A case of breast cancer and a case of urinary bladder cancer were recorded in the alemtuzumab group (IR, 5.4), while none were recorded in the AHSCT group. The reference group had an IR of 1.4. Female patients treated with AHSCT had an IR of 169 for diagnoses relating to reproductive organs and fertility compared to the reference IR of 33-38. This was more pronounced in the Cy/ATG subgroup (IR, 190).
Speaking to the efficacy of the induction therapies, Apling and colleagues found that the IR per 1000 person years for starting a new MS DMT was 26 (95% CI, 13-46) for alemtuzumab and 28 (95% CI, 16-47) for AHSCT, lower than the reference group IR of 134 (95% CI, 12-142). Patients with AHSCT that received the Cy/ATG conditioning regime had a higher rate of starting a new therapy than those that received the BEAM/ATG regime.

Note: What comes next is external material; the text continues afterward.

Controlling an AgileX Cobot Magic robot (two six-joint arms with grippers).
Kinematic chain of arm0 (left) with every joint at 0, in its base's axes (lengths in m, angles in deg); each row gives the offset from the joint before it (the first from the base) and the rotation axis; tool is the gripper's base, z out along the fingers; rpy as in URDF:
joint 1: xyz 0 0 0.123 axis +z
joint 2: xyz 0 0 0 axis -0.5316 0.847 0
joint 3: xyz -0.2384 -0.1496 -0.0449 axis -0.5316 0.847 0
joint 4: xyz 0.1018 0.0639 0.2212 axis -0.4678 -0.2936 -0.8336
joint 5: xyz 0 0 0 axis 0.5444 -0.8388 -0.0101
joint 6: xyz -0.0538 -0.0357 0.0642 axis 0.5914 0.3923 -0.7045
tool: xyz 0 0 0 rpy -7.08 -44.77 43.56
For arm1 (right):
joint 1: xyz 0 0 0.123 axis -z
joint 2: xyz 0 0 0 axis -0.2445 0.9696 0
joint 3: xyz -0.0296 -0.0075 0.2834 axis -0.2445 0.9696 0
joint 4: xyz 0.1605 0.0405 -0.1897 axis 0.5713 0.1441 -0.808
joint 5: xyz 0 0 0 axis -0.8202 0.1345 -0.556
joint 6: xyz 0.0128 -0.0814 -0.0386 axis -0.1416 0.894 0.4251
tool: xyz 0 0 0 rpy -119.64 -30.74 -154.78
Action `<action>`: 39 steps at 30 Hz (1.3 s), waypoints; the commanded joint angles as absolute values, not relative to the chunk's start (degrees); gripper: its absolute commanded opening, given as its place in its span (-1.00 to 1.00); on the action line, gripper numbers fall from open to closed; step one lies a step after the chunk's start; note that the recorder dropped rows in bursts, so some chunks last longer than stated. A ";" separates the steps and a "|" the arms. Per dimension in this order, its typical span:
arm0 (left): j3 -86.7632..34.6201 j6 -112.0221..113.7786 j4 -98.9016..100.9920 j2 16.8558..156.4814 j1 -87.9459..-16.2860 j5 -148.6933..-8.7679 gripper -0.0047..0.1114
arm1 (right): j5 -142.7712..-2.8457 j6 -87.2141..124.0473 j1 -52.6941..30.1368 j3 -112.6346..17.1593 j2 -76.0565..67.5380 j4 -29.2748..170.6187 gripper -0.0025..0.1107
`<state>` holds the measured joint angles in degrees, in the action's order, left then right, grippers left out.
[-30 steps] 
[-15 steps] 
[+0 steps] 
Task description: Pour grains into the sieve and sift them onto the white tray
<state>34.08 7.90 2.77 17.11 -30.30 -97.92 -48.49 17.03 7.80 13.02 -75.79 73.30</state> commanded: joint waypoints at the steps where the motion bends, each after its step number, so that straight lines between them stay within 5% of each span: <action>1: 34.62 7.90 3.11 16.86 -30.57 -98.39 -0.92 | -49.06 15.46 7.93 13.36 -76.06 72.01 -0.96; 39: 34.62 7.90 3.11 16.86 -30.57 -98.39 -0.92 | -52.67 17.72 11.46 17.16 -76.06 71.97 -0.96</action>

“In this observational study using high-quality data from clinical practice recorded in Sweden’s nationwide health registers, we investigated safety outcomes for all patients with MS in Sweden treated with alemtuzumab and AHSCT, compared to a reference group of matched non-induction MS DMTs. While the effectiveness of both alemtuzumab and AHSCT is considered high, safety concerns have limited their use and studies comparing safety outcomes across therapeutic options have so far been rare,” the authors wrote.
“Our main findings were a higher incidence of thyroid disease with alemtuzumab and to a lesser extent also AHSCT, a higher incidence of infection with AHSCT, and a low incidence of non-thyroid autoimmune disease for both therapies.”